Hay una gran inmoralidad en promover y anunciar violaciones flagrantes a la constitución como medidas redentoras, cuando no pasan de ser resortes electoreros para inducir percepciones de justiciero, cuando solo se exhibe a un gran demagogo.
Pero la desvergüenza recae no solo en una persona, concentradora a ultranza del poder, sino también en los sinvergüenzas que componen la caterva que integra nuestra desvergonzada clase política.
Sinvergüenzas son los diputados y senadores que aprueban leyes sin conocerlas, por consigna y abyección, como lo son los líderes de fracción que someten, presionan y cohechan para acatar la voluntad presidencial.
No escapan a esto los representantes de la oposición, mercaderes ambiciosos, protectores de sus canonjías y espacios de influencia con los que lucran, regatean y logran impunidad para la lista de sinvergüenzadas que son su historia.
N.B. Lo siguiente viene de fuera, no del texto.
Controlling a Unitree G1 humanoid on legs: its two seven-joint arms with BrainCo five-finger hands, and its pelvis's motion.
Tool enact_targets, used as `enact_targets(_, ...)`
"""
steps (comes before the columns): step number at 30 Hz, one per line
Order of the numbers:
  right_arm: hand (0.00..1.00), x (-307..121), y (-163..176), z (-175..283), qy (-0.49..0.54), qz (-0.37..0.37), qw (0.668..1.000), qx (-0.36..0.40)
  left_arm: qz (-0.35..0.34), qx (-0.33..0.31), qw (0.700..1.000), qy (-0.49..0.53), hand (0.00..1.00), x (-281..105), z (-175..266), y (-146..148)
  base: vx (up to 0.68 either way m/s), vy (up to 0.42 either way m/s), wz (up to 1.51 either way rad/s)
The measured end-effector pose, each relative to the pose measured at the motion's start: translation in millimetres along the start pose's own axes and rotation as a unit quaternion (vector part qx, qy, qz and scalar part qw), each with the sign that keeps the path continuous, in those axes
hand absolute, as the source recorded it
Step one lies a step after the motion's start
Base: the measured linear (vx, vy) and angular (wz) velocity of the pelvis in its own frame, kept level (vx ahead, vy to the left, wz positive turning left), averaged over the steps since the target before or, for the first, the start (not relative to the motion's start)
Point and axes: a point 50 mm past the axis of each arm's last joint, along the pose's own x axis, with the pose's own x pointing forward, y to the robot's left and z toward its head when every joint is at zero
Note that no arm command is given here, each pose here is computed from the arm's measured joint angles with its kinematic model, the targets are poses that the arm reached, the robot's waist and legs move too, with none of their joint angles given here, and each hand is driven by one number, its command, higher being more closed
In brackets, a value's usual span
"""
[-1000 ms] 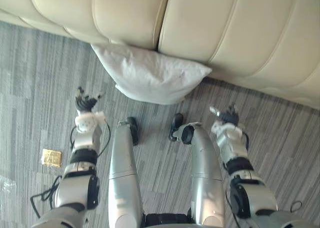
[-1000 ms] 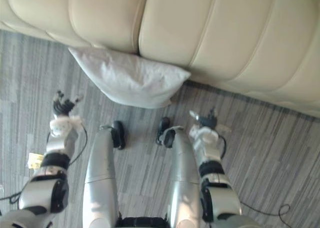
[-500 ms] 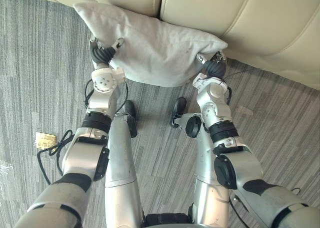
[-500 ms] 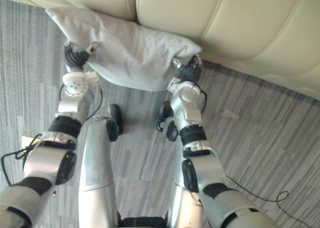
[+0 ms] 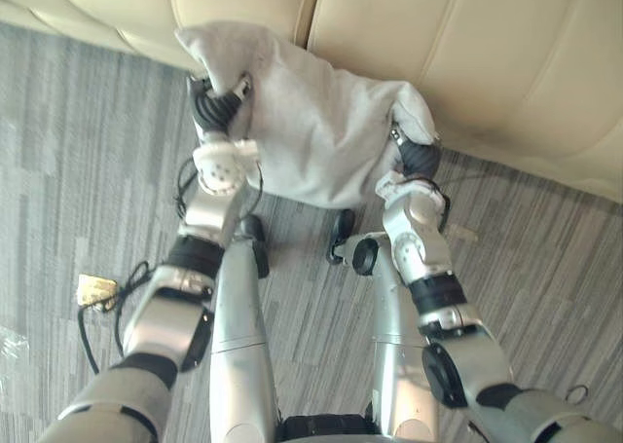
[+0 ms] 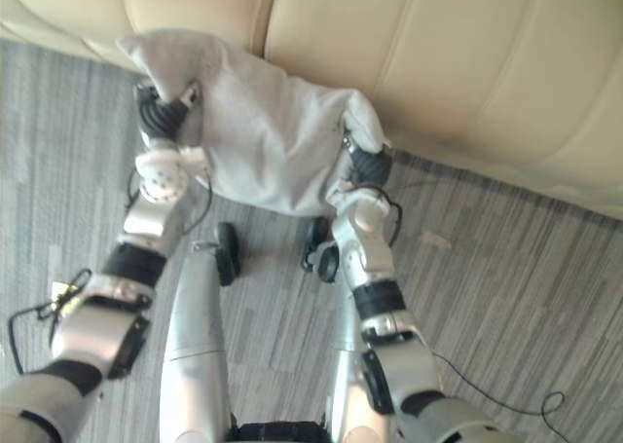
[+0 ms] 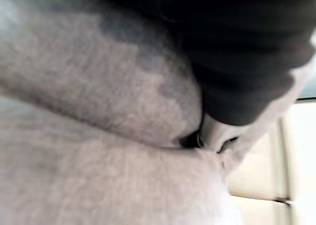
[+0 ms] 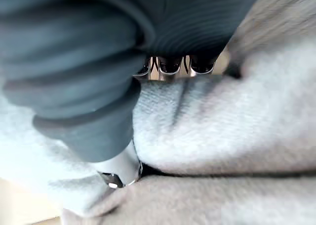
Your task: Pick up cushions and gather them together orderly.
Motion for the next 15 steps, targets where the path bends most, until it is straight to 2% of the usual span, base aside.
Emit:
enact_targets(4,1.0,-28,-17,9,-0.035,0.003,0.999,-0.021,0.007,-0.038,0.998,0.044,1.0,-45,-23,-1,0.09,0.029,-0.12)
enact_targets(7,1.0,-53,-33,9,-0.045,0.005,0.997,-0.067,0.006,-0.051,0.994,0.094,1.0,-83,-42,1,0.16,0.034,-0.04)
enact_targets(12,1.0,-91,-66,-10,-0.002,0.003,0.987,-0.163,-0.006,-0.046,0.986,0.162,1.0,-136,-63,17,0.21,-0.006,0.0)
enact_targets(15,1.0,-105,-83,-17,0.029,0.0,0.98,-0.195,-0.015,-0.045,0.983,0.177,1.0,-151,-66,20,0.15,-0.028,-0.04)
Tampoco los tránsfugas de partidos que con procacidad e impudicia se asumen críticos de los institutos que les dieron oportunidad y fortuna, para abrazar idearios y liderazgos que, horas y días antes denostaban y rechazaban. Cinismo puro en una clase política compuesta por aventureros audaces carentes de consistencia ideológica con insaciable ambición.
Respetable en algunos que quieran rescatar algo de dignidad ante el abuso de dirigencias, que como en el caso del PRI, utilizan las siglas para lograr inmunidad, pero injustificable en otros guiados por la búsqueda perenne de curules o posiciones.
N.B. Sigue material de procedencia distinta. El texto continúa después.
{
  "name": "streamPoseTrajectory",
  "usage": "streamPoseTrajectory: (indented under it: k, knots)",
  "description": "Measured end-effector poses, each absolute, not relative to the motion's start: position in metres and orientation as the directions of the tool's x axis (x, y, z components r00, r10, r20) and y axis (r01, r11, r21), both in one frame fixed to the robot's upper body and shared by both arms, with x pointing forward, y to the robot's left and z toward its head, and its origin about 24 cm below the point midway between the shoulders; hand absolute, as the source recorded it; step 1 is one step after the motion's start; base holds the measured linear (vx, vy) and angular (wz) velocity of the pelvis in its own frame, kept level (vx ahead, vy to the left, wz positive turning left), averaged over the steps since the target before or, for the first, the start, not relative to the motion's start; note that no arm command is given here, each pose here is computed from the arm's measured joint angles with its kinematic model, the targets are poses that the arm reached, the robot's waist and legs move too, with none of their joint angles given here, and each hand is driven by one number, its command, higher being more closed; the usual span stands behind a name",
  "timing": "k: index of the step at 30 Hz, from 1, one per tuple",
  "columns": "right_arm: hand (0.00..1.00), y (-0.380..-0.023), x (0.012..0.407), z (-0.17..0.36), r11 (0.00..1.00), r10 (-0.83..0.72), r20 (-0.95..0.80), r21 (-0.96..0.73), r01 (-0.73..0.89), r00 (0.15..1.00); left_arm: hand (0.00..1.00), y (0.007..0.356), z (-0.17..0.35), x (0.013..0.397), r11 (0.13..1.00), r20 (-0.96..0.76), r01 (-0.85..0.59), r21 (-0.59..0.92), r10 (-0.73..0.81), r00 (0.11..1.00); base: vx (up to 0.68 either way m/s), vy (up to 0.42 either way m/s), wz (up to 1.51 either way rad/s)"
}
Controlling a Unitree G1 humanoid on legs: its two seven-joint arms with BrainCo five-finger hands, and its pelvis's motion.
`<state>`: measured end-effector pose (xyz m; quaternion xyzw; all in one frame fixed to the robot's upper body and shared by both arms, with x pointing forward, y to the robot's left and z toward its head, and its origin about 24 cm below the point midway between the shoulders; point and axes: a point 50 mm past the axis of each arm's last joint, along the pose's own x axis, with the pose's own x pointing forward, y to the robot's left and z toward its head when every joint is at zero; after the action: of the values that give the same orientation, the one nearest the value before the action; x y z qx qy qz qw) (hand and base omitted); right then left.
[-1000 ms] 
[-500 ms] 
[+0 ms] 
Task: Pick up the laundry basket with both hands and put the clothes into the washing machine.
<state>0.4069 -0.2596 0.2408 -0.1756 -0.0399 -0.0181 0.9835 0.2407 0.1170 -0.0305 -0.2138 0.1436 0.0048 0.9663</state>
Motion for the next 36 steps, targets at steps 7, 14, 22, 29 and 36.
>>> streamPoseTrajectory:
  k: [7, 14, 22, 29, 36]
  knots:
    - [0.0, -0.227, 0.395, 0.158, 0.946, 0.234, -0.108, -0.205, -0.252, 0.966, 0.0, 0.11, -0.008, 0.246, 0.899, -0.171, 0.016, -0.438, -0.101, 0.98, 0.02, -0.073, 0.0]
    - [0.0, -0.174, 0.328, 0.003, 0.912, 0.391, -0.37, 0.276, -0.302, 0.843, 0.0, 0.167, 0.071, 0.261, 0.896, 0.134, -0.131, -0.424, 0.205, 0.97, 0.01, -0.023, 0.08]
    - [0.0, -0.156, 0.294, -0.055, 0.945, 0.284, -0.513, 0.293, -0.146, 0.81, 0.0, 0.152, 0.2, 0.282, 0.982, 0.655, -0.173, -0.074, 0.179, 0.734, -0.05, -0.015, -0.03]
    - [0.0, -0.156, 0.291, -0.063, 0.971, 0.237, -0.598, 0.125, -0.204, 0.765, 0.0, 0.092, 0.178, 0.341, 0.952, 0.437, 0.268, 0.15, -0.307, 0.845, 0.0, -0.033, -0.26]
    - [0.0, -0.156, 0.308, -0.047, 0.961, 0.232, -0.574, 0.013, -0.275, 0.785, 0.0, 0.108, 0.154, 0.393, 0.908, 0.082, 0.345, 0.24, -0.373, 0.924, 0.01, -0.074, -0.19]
Tanto convivir y aceptar tal desvergüenza y descaro tiende a generar la percepción de la aceptación y sometimiento, a tal grado que la campaña oficial nos ofrece más de lo mismo, y la oposición reacciona sin proponer.
La derrama de apoyos en efectivo en una población cuyos ingresos provienen en su mayoría de la informalidad, ha creado un espejismo al que quieren que sigamos persiguiendo, aunque el costo sea seguir soportando tanta sinvergüenzada.
A ese paso, convertirnos en un país de cínicos no es remoto, como tampoco lo es que mayorías mediatizadas prefieran la comodidad del asistencialismo a la creación de riqueza por el esfuerzo propio.
Cargar con la vergüenza de seguir siendo conducidos por insolentes desvergonzados, es una amenaza que hoy se ofrece como promesa. La muerte, la violencia y la negativa del estado de derecho, es la normalidad transformadora.